Bene. Se uno va a spulciare la lista dei Paesi che concretamente contribuiscono al finanziamento dell’Autorità palestinese, trova quella pattuglia assai poco rappresentata, in gran parte assente. Fomentare le polemiche è una cosa, insomma, cacciare la grana tutta un’altra.

L’organo di autogoverno dei palestinesi vive difatti una profonda crisi economica, che rende sempre più difficile mantenere il pletorico apparato pubblico che serve da ammortizzatore sociale: quasi 200 mila impiegati per 4,5 milioni di persone tra Cisgiordania e Gaza. Da quando fu stabilita nel 1994, in seguito agli Accordi di Oso del 1993, l’autorità ha ricevuto circa 17 miliardi sotto forma di assistenza finanziaria estera. Donazioni di Governi e di privati che, in media, coprivano ogni anno il 35-40% del budget, venendo il resto dalle tasse e dai dazi doganali pagati da Israele. Quest’anno, però, la Banca Mondiale ha reso noto quanto da tempo stava capitando: le donazioni dall’estero sono in calo costante e il buco si allarga a dismisura. Dai 2,7 miliardi del 2008, infatti, si è arrivati agli 800 milioni scarsi del 2015.

Si sono tirati indietro gli Stati Uniti, che versavano quasi 400 milioni l’anno e ora sono prossimi allo zero. Fa economia l’Unione Europea che ha dimezzato i contributi (da 600 a 300 milioni di euro), tirano la cinghia (ai palestinesi) i Paesi arabi, che da 500 milioni complessivi sono scesi a 150. Resistono invece l’Arabia Saudita, Paese tradizionalmente generoso con l’Autorità (quasi 242 milioni nel 2015) e l’Algeria (53 milioni), scomparsi all’orizzonte Emirati Arabi Uniti e Qatar.

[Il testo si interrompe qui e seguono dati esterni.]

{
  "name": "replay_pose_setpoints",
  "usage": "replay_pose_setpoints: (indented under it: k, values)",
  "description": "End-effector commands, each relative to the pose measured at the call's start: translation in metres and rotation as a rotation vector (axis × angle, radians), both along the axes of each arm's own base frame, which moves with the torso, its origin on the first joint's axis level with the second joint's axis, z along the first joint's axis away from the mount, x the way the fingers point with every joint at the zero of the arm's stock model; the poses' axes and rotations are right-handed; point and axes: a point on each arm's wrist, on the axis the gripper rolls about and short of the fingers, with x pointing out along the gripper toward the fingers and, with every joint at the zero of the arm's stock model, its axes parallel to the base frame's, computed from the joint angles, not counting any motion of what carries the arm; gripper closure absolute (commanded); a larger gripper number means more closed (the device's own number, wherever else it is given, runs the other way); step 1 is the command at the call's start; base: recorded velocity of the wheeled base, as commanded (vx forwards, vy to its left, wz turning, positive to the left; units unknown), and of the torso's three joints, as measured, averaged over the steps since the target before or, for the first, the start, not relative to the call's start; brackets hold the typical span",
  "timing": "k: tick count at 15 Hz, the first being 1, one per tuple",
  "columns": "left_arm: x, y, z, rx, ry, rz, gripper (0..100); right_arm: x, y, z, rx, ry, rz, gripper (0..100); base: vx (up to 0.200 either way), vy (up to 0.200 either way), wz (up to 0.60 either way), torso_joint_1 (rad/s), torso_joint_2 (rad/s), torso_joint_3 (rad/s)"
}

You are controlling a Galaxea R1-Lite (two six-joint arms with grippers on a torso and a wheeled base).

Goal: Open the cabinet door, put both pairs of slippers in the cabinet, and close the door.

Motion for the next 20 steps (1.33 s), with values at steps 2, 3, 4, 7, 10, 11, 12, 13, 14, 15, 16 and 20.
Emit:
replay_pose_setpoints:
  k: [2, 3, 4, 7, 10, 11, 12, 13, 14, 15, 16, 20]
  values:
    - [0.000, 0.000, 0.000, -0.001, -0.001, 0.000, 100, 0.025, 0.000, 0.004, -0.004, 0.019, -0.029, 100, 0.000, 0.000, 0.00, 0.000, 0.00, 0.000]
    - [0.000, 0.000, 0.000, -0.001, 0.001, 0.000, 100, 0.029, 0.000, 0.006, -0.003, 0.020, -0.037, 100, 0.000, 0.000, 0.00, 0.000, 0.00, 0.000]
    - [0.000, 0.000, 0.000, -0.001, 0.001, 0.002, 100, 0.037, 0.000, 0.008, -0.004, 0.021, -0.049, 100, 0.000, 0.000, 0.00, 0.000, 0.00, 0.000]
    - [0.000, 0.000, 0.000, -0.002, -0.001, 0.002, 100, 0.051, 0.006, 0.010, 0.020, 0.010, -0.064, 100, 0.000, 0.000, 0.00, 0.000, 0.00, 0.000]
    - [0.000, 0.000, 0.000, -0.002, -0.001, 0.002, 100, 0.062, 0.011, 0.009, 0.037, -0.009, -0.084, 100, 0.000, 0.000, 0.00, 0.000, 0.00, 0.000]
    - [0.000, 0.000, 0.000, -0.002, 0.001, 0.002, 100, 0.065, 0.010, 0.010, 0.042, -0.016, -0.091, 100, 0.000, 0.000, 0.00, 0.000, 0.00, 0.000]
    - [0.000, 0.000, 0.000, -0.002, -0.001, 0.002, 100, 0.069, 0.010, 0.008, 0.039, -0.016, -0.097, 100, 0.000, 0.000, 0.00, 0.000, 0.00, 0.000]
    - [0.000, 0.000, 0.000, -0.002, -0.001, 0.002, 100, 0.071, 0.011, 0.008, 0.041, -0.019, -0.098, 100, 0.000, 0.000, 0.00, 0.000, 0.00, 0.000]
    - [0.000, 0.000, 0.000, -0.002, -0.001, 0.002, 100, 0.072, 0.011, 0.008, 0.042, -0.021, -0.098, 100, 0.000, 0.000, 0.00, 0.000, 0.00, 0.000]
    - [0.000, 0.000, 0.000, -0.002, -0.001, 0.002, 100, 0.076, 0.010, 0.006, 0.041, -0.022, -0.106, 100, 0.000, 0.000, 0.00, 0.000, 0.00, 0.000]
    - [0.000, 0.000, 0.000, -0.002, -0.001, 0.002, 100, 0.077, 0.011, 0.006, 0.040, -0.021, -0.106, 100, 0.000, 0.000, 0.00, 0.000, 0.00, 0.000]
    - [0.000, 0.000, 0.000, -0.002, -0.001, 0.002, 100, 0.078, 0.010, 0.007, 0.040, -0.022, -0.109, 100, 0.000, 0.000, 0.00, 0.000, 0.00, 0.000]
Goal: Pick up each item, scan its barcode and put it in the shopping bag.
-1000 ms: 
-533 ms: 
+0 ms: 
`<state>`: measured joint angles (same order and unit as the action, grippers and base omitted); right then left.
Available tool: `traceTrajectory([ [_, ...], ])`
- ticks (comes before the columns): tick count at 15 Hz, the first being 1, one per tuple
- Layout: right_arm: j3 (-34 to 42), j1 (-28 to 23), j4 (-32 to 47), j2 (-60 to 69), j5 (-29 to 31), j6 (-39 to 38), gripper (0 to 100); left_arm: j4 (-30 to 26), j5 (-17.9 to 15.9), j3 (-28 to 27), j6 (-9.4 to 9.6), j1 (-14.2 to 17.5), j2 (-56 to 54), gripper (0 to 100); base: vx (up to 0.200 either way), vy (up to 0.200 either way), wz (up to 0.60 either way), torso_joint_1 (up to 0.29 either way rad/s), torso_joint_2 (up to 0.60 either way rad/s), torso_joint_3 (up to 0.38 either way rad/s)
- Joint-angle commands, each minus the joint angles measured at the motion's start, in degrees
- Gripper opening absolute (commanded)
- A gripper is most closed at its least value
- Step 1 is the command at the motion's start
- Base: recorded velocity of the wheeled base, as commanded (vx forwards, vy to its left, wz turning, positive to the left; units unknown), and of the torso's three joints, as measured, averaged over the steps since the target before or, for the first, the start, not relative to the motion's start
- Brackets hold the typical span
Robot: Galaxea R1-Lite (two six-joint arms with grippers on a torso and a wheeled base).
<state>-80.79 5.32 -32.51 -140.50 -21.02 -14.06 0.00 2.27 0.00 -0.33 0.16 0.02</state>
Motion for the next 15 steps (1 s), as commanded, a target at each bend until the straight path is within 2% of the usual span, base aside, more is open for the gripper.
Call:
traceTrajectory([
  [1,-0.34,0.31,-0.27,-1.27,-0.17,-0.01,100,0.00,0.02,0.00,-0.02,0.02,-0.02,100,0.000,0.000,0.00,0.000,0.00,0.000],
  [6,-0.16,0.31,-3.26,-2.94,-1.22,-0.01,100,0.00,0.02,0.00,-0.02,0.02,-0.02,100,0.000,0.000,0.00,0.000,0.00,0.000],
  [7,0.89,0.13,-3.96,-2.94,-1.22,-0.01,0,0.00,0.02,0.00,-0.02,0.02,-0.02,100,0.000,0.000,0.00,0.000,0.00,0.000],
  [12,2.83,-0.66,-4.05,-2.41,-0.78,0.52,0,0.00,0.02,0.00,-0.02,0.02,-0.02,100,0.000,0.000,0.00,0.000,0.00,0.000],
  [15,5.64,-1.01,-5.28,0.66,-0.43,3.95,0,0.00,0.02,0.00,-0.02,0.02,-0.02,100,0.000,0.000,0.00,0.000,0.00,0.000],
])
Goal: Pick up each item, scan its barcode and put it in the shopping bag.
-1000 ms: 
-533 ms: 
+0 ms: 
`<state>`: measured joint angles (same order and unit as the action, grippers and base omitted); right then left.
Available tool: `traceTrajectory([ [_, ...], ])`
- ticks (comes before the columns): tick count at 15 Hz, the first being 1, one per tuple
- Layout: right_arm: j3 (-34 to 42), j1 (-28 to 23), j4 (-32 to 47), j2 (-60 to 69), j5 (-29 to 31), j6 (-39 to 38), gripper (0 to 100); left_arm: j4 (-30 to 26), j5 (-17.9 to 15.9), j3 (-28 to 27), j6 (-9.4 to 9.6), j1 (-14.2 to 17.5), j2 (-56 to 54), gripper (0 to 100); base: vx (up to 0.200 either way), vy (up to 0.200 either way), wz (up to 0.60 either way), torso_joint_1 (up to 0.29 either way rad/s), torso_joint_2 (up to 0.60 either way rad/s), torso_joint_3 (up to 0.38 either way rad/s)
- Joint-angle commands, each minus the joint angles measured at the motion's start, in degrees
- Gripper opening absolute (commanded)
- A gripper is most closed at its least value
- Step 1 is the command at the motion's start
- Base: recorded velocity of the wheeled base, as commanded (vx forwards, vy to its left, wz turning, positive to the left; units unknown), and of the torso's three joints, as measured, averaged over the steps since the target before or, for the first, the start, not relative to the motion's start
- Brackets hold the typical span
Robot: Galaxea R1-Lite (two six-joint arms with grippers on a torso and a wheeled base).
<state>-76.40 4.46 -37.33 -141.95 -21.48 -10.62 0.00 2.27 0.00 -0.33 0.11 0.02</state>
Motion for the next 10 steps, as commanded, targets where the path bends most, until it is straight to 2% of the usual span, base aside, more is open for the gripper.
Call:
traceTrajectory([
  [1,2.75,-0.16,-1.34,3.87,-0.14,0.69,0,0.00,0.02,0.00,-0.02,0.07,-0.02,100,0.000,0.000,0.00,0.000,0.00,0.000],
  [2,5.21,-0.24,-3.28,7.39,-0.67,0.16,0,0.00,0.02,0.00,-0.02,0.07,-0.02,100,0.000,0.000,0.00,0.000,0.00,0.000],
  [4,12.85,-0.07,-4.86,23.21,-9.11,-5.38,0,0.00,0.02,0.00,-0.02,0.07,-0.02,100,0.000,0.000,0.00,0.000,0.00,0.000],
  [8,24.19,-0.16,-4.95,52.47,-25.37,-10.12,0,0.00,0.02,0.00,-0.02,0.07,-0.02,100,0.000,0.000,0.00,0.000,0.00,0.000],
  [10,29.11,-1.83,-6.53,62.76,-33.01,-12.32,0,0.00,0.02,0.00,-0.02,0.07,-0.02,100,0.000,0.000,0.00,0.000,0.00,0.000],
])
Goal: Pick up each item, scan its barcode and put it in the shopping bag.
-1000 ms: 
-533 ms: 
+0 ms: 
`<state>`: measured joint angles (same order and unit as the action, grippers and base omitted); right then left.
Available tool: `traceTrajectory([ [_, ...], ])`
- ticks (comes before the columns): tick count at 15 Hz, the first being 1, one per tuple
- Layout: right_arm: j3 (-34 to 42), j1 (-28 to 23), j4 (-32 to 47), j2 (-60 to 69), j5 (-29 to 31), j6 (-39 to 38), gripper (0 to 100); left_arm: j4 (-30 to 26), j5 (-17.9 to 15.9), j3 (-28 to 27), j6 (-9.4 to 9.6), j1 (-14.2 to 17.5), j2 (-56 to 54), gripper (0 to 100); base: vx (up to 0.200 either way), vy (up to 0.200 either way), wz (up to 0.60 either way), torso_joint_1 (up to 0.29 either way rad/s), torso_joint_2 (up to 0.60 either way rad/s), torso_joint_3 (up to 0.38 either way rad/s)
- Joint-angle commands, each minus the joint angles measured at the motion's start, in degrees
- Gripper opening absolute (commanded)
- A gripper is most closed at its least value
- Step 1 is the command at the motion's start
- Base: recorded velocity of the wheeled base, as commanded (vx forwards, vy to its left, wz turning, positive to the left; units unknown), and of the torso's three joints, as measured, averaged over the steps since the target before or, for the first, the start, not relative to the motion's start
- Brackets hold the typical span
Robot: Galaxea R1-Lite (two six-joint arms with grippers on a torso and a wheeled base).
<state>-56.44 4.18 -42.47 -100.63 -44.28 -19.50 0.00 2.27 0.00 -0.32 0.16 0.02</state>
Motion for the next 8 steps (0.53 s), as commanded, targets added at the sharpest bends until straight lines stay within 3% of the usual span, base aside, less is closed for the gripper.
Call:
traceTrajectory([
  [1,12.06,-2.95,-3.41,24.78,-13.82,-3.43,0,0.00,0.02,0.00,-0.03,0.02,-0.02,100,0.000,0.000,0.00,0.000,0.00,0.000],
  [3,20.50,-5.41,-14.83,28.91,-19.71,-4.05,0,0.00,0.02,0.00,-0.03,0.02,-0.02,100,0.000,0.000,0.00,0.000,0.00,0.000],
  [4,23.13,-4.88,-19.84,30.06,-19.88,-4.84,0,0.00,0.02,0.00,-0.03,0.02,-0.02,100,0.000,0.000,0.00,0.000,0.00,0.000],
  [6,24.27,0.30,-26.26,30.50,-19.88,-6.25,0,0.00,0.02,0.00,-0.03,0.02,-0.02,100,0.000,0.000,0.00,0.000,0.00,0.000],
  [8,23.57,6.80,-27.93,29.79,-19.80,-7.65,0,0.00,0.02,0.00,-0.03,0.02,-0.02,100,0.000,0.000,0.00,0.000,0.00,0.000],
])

Certo, investire sull’Autorità è diventato difficile per molte ragioni. Il declino di Abu Mazen, che resiste al vertice ormai solo come garante di certe rendite di posizione ed è ormai incapace di qualunque seria iniziativa politica, è la prima. Poi ci sono le difficoltà dell’Europa alle prese con i migranti e la crisi economica e la diffidenza degli Usa. Ma il disimpegno finanziario dei Paesi musulmani, molti dei quali benedetti senza particolari meriti dai petrodollari, rispetto alla causa palestinese segnala bene il cambio d’epoca. E anche la vera natura di certe polemiche.